> **Brief**:
Please give again, word for word, the lines that lie between the start of the listing below and the line with "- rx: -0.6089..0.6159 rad", both included.

** Opening The data block **

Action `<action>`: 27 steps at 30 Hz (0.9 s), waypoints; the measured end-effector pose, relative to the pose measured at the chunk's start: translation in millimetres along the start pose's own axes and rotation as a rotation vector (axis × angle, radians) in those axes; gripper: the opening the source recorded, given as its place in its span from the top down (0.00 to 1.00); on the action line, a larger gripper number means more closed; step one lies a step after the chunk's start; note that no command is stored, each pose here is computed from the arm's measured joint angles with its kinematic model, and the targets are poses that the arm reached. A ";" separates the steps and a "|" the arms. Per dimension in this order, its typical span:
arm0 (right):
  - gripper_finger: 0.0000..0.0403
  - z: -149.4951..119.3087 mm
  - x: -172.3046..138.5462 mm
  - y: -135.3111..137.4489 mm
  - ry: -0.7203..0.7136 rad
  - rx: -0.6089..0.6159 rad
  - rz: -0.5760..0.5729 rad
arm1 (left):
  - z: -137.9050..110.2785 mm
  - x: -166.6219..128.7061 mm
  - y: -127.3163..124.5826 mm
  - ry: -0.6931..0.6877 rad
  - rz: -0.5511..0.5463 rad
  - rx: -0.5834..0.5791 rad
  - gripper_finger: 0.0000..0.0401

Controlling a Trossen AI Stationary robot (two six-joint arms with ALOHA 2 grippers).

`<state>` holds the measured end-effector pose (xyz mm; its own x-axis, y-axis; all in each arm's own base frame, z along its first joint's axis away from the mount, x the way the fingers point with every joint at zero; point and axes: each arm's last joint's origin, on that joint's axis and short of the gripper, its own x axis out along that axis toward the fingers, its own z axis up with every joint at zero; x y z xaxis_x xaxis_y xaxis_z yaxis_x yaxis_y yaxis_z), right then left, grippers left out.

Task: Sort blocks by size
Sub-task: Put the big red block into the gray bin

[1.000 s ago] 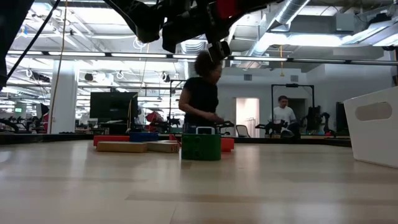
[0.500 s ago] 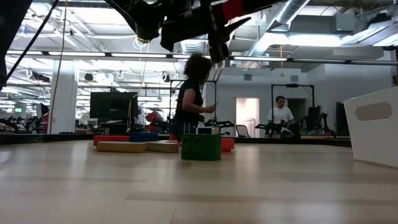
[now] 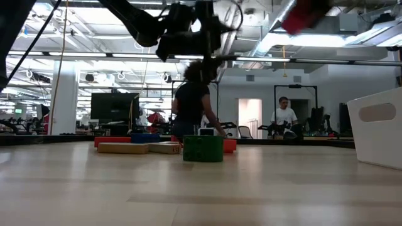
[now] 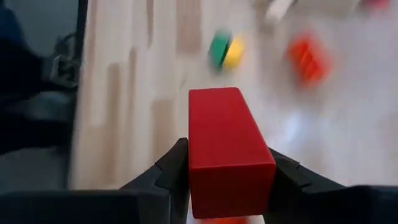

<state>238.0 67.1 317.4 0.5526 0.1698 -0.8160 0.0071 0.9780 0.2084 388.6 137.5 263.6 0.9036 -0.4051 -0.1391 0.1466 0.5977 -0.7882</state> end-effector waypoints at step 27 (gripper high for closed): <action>0.46 -113.2 53.1 88.1 0.700 0.893 0.325 | -6.7 -35.7 16.6 0.446 0.655 0.336 0.42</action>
<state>173.6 176.0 231.4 0.0605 0.6962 -0.7153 0.6849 0.4923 0.5371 356.1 157.3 251.4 0.6154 -0.0986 -0.7820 -0.1743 0.9506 -0.2570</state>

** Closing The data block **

> **Response for this exercise**:
Action `<action>`: 27 steps at 30 Hz (0.9 s), waypoints; the measured end-effector pose, relative to the pose measured at the chunk's start: translation in millimetres along the start pose's own axes and rotation as a rotation vector (axis × angle, radians) in those axes; gripper: the opening the source recorded, given as its place in its span from the top down (0.00 to 1.00); on the action line, a larger gripper number means more closed; step one lies a step after the chunk's start; note that no command is stored, each pose here is computed from the arm's measured joint angles with its kinematic model, and the targets are poses that the arm reached. A ";" separates the steps and a "|" the arms. Per dimension in this order, its typical span:
arm0 (right):
  - gripper_finger: 0.0000..0.0403
  - z: -149.4951..119.3087 mm
  - x: -172.3046..138.5462 mm
  - y: -135.3111..137.4489 mm
  - ry: -0.7203..0.7136 rad
  - rx: -0.6089..0.6159 rad

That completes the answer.